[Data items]
_ _ _
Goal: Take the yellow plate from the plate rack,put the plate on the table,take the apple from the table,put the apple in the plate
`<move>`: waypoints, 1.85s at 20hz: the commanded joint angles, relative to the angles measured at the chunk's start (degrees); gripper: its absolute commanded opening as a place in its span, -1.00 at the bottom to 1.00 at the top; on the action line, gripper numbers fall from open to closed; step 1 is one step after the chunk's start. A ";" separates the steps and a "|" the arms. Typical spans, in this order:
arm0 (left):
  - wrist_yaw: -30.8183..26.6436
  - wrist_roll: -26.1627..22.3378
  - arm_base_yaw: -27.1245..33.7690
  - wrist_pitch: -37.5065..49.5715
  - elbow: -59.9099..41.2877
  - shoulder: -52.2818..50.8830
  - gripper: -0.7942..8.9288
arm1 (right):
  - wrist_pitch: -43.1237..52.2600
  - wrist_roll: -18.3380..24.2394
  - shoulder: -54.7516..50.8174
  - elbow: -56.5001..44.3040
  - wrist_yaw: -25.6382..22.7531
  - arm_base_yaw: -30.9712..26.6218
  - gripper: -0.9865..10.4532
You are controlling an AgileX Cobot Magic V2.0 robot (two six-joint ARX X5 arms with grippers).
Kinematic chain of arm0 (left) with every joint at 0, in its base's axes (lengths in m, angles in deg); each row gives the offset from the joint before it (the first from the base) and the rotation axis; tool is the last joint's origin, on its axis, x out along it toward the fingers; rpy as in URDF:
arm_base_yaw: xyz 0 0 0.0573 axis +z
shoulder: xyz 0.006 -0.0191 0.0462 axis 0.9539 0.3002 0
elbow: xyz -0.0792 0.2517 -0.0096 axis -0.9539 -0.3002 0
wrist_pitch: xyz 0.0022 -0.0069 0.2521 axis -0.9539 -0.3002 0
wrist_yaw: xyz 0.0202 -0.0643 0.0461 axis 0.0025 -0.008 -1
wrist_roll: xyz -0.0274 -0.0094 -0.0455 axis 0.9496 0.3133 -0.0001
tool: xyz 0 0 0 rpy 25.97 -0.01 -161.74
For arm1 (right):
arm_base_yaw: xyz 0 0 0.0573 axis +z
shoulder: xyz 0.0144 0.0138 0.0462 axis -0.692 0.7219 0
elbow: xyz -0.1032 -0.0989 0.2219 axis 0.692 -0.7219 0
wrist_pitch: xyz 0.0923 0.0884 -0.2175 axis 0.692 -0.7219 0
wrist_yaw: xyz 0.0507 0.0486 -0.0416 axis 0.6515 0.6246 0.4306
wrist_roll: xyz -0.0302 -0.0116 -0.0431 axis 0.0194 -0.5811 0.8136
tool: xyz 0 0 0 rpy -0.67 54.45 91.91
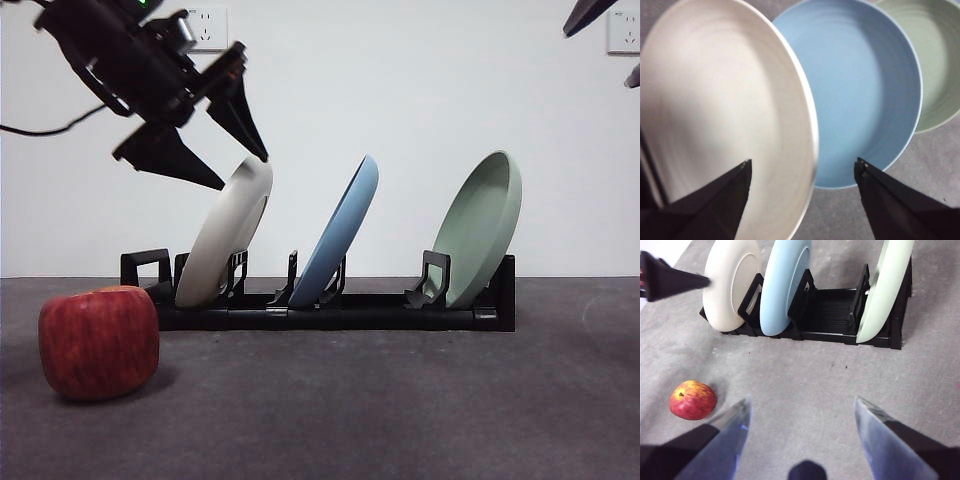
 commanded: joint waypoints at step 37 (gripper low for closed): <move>-21.35 -10.62 -34.64 -32.24 2.60 -20.76 -0.85 | 9.44 -3.45 0.52 15.58 -7.74 -0.02 -0.22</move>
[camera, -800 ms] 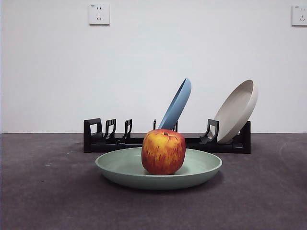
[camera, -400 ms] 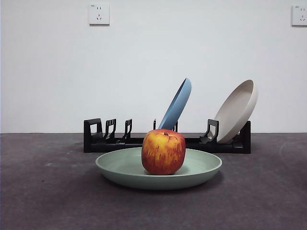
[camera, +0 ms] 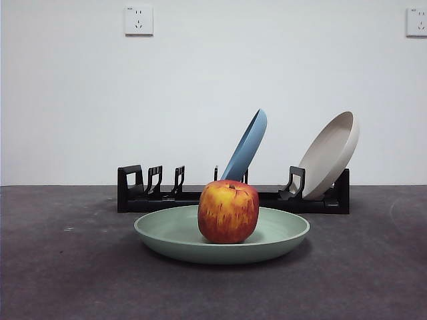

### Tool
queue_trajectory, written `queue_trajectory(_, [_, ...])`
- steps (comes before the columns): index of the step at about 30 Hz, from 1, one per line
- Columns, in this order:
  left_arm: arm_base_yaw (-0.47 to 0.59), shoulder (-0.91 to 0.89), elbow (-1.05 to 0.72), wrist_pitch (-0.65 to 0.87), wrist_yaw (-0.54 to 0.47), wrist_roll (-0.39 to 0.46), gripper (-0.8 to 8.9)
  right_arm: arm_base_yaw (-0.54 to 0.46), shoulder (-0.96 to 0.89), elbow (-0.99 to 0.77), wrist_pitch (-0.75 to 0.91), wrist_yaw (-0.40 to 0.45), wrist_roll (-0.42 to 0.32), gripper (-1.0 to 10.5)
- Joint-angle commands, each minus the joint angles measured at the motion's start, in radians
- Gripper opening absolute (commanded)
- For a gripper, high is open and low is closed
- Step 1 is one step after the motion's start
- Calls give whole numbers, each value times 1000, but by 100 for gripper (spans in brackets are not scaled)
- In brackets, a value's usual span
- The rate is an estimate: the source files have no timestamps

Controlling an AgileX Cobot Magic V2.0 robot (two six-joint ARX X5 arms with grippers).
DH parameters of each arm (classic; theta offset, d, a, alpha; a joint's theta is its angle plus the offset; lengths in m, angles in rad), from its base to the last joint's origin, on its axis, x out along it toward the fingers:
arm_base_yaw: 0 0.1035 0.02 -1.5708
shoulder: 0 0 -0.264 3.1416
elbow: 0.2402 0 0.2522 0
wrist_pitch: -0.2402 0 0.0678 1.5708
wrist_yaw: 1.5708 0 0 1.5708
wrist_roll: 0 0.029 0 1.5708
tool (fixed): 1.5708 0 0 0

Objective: Take the green plate from the plate rack,put the plate on the table,take the apple from the table,put the apple in the plate

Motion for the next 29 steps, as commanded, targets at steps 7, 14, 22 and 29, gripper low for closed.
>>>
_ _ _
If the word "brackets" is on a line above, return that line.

*REPLY*:
- Calls give whole numbers, each value times 1000, but by 100 for gripper (spans in brackets are not scaled)
- In brackets, a value's usual span

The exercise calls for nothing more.